**Your objective:** Among the entries below, find every line that contains the string "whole", then copy it.

Items from a data source:
..............................
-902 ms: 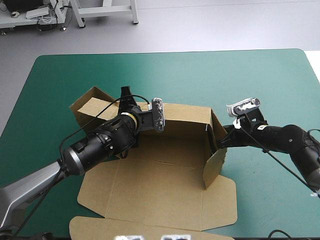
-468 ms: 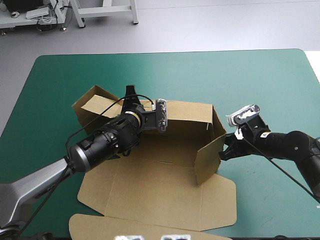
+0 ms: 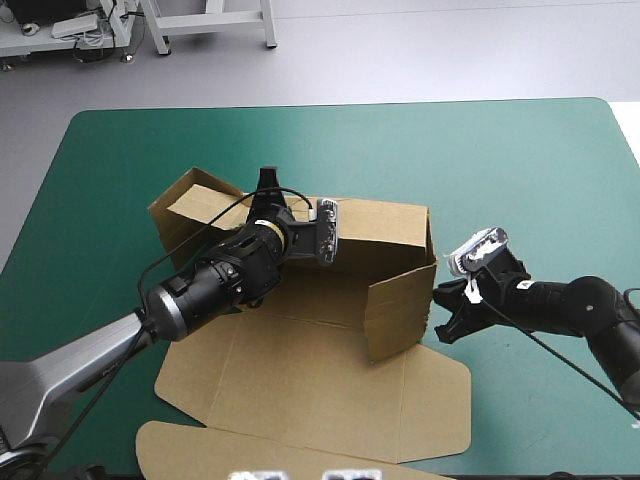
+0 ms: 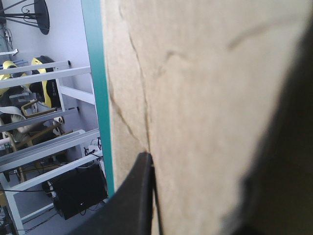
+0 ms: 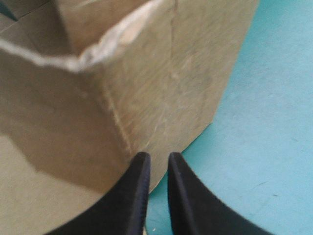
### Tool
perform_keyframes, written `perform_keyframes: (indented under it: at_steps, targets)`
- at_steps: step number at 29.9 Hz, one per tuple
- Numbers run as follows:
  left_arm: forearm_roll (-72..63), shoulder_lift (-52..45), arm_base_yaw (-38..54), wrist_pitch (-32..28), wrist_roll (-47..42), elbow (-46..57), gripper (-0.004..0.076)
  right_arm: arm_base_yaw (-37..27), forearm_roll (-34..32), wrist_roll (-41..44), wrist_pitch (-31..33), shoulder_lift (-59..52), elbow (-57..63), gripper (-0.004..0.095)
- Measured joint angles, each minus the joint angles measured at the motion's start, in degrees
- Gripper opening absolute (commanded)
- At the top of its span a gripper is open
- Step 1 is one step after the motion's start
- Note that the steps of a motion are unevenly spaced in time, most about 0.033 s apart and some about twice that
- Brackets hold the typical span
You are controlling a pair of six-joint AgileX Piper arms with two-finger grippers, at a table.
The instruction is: Fold the box
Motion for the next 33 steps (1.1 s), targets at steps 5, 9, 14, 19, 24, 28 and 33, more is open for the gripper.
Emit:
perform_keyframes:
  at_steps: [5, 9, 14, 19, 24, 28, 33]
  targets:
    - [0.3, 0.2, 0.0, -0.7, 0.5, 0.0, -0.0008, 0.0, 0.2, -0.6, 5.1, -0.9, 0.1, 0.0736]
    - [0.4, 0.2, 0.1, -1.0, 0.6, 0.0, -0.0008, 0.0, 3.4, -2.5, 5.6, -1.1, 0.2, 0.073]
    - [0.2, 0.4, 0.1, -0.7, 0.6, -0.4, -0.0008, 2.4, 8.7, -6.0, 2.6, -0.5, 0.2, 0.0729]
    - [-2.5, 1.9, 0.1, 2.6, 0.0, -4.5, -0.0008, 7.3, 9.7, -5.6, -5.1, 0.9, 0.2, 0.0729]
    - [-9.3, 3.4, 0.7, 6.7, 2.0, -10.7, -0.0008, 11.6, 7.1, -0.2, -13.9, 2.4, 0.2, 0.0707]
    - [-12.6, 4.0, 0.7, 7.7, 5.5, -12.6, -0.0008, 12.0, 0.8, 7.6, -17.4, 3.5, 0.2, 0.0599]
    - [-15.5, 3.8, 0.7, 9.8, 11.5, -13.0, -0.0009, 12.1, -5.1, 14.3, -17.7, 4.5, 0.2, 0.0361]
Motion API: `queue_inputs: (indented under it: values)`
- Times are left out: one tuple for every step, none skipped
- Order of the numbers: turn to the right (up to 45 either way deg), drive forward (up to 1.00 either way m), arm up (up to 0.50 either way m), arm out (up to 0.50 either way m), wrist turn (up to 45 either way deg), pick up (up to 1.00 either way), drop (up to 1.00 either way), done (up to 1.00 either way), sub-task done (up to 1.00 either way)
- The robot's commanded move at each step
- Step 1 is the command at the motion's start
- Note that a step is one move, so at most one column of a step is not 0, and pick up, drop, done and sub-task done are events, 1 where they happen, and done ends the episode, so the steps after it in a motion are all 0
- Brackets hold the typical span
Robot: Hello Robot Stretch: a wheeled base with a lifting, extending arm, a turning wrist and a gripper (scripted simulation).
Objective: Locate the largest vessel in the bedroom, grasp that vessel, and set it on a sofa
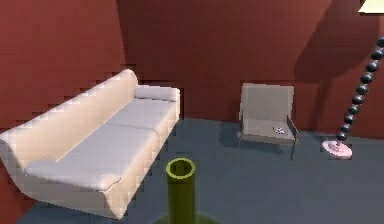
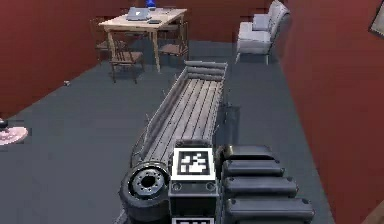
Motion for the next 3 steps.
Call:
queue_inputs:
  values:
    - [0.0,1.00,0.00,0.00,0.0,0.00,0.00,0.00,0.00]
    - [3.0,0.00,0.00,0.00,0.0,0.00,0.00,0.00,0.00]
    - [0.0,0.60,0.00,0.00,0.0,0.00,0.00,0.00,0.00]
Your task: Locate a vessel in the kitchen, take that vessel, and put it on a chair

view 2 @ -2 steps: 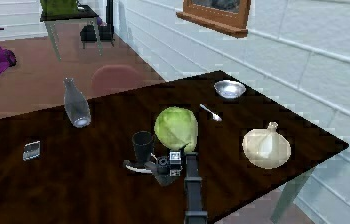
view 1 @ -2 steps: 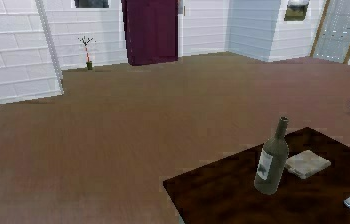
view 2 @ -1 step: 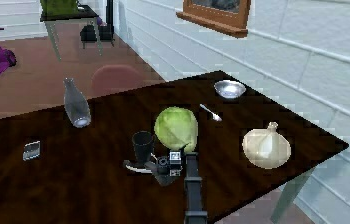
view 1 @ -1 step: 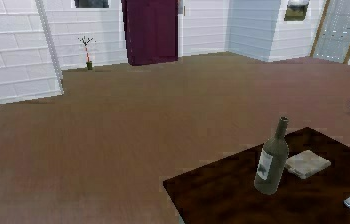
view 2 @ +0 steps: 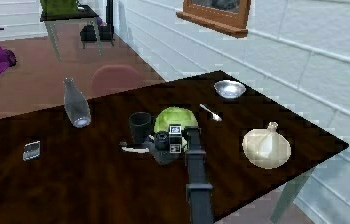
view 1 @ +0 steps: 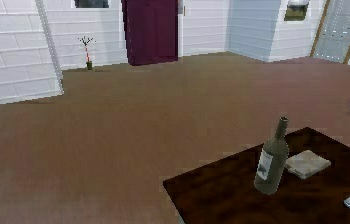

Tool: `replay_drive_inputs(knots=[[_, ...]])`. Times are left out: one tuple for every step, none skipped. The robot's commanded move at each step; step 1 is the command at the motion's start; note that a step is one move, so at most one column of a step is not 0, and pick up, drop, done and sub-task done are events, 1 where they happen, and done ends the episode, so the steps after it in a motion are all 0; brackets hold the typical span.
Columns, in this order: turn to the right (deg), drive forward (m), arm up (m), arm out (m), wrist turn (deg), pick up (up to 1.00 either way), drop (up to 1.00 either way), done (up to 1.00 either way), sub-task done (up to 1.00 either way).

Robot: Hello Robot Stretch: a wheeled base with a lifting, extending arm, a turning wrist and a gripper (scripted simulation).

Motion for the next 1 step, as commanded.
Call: replay_drive_inputs(knots=[[0.0, 0.0, 0.22, 0.0, 0.0, 0.0, 0.0, 0.0, 0.0]])
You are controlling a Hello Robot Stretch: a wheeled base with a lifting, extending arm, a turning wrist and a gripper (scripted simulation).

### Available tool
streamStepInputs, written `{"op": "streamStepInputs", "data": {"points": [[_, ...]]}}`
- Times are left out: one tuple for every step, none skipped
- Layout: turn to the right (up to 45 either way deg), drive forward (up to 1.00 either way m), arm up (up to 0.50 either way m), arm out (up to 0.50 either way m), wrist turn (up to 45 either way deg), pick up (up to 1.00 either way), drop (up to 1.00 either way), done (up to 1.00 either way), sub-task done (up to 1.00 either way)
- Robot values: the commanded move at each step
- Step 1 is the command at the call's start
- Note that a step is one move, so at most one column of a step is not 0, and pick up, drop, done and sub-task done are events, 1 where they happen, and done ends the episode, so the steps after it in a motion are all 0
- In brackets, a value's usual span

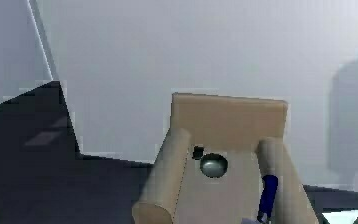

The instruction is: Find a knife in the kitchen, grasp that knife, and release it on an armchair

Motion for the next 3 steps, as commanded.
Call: {"op": "streamStepInputs", "data": {"points": [[-33.0, 0.0, 0.0, 0.0, 0.0, 0.0, 0.0, 0.0, 0.0], [0.0, 0.6, 0.0, 0.0, 0.0, 0.0, 0.0, 0.0, 0.0], [0.0, 0.3, 0.0, 0.0, 0.0, 0.0, 0.0, 0.0, 0.0]]}}
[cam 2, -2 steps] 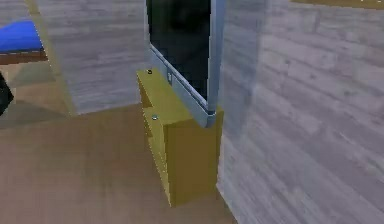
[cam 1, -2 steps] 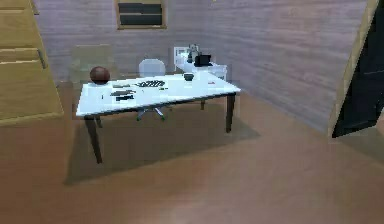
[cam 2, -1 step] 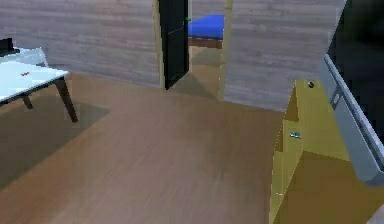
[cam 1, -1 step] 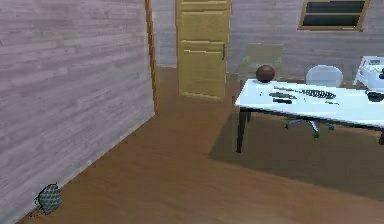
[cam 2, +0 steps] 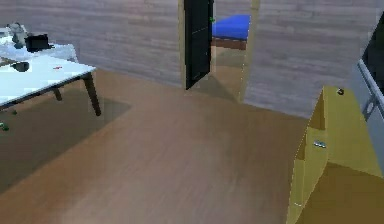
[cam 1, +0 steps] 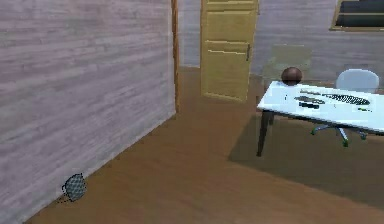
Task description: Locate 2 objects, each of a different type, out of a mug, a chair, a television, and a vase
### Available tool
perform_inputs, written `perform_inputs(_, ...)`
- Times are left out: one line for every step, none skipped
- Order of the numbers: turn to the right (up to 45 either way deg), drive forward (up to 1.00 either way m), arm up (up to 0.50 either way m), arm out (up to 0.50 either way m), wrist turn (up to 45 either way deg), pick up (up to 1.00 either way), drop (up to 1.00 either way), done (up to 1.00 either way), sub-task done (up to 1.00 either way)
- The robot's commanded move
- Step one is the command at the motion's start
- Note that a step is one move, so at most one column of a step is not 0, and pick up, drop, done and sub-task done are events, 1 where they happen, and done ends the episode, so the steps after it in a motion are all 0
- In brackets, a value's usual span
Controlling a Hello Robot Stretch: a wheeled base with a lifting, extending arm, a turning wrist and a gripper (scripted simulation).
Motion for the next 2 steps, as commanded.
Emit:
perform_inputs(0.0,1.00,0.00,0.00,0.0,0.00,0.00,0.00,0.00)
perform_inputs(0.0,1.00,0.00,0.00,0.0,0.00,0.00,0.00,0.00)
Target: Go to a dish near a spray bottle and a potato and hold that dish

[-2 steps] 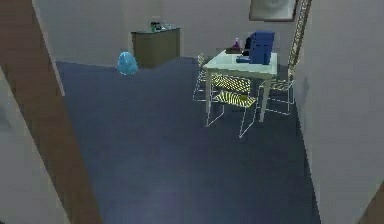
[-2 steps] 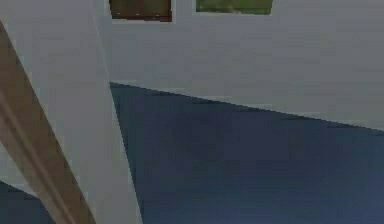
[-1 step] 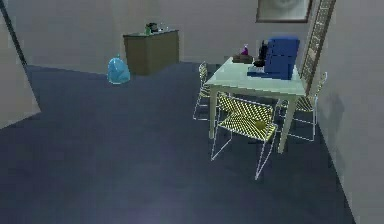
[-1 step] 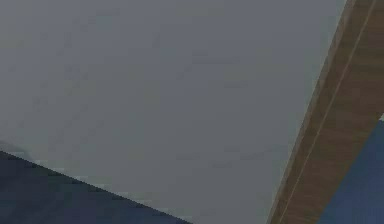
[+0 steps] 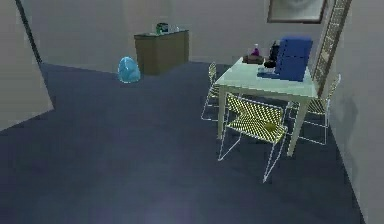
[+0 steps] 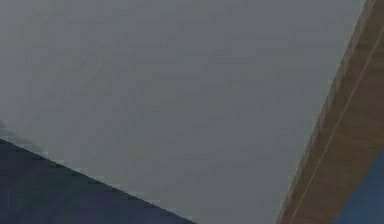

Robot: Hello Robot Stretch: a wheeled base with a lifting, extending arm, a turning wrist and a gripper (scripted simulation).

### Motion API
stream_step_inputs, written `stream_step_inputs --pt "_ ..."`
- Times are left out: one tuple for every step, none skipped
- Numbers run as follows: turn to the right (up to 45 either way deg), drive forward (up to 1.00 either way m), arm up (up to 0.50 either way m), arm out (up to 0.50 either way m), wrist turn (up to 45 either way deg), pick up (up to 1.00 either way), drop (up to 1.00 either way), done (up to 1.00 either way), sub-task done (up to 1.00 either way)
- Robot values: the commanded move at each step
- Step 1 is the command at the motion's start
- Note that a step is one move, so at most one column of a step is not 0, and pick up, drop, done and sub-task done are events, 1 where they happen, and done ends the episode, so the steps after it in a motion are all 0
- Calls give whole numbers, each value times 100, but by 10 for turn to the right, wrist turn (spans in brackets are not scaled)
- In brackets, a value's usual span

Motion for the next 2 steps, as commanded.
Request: stream_step_inputs --pt "270 0 0 0 0 0 0 0 0" --pt "0 30 0 0 0 0 0 0 0"
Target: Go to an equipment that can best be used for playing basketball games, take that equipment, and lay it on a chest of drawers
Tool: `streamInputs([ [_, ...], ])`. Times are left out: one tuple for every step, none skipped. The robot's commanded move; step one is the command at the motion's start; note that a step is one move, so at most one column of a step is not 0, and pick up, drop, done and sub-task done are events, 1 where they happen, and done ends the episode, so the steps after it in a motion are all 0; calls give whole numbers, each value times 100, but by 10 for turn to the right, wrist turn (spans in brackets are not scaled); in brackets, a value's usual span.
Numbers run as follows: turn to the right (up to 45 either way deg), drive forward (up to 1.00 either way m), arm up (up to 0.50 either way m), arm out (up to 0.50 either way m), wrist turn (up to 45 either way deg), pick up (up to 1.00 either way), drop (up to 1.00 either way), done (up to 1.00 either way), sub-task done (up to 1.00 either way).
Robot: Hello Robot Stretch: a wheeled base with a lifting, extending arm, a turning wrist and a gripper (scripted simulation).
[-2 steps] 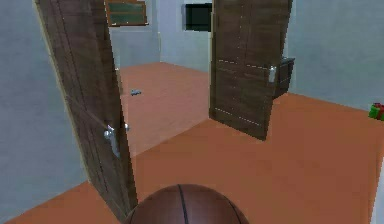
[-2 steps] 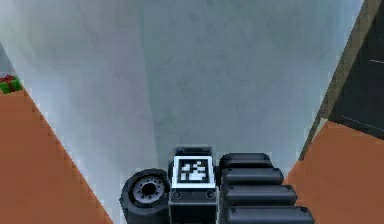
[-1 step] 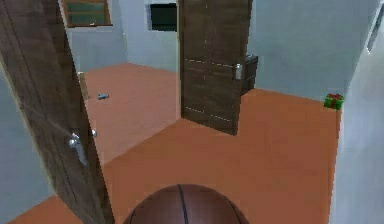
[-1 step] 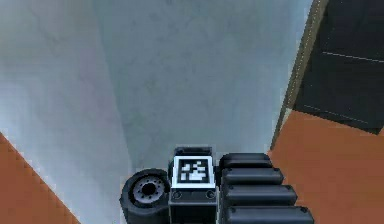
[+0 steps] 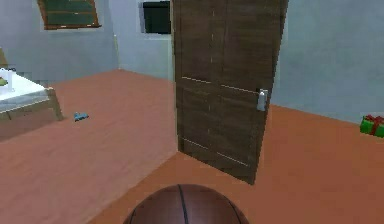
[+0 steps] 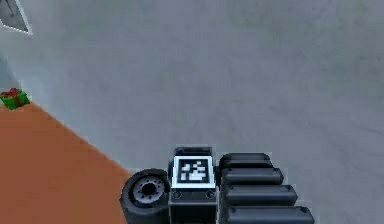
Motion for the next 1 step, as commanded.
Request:
streamInputs([
  [360,0,0,0,0,0,0,0,0],
])
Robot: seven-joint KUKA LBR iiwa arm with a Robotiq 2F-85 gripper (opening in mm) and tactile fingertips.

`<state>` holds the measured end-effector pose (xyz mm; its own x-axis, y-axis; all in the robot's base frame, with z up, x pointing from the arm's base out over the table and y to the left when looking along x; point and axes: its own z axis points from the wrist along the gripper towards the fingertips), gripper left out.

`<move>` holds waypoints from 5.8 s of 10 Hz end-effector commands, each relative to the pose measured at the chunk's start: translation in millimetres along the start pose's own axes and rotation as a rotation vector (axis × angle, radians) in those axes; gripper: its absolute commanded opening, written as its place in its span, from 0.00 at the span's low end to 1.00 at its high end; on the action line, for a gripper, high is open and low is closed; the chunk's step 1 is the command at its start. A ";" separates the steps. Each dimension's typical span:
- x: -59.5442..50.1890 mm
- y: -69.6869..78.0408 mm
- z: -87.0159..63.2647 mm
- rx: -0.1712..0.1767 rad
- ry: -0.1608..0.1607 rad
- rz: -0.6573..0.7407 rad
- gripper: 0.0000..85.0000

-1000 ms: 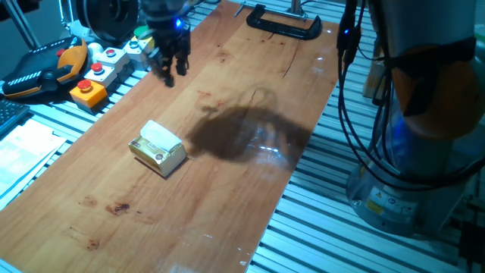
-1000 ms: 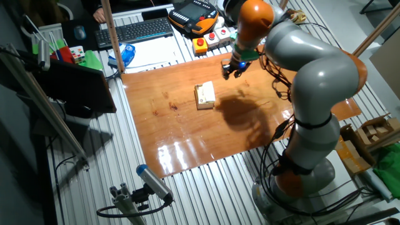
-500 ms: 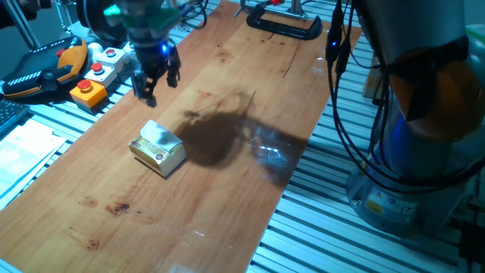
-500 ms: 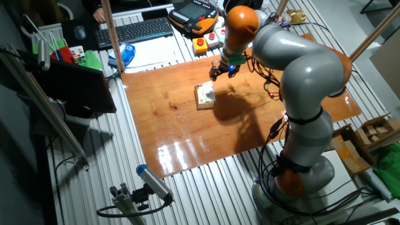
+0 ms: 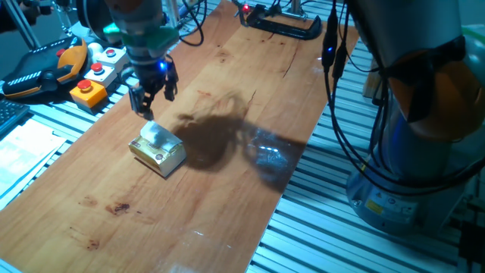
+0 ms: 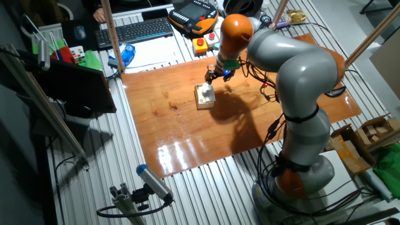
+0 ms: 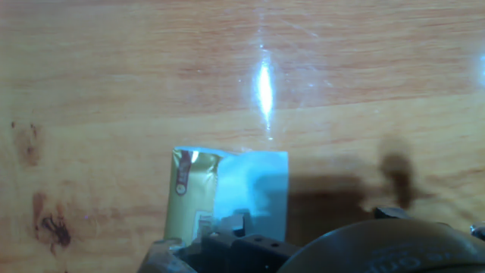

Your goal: Pull out a napkin

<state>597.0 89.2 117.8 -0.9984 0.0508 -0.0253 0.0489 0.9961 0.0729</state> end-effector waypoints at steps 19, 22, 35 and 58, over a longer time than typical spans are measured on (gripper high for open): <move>-3.3 22.7 47.6 -0.046 -0.009 -0.001 0.57; -6.0 22.1 43.2 -0.042 0.000 -0.012 0.52; -11.5 26.2 21.0 -0.026 0.025 -0.048 0.01; -10.1 13.1 -112.6 -0.001 0.159 -0.053 0.01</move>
<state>604.4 92.7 232.0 -0.9916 -0.0158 0.1286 -0.0062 0.9972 0.0746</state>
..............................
**Task answer:**
- Calls give whole numbers, each value times 100, but by 10 for turn to the right, wrist turn (spans in brackets are not scaled)
Tool: `streamInputs([ [_, ...], ])`. Times are left out: one tuple for every step, none skipped. The robot's commanded move; step one is the command at the motion's start; note that a step is one move, so at most one column of a step is not 0, and pick up, drop, done and sub-task done are events, 1 where they happen, and done ends the episode, so the steps after it in a motion are all 0; calls give whole numbers, each value times 100, but by 10 for turn to the right, wrist turn (spans in brackets are not scaled); in brackets, a value's usual span.

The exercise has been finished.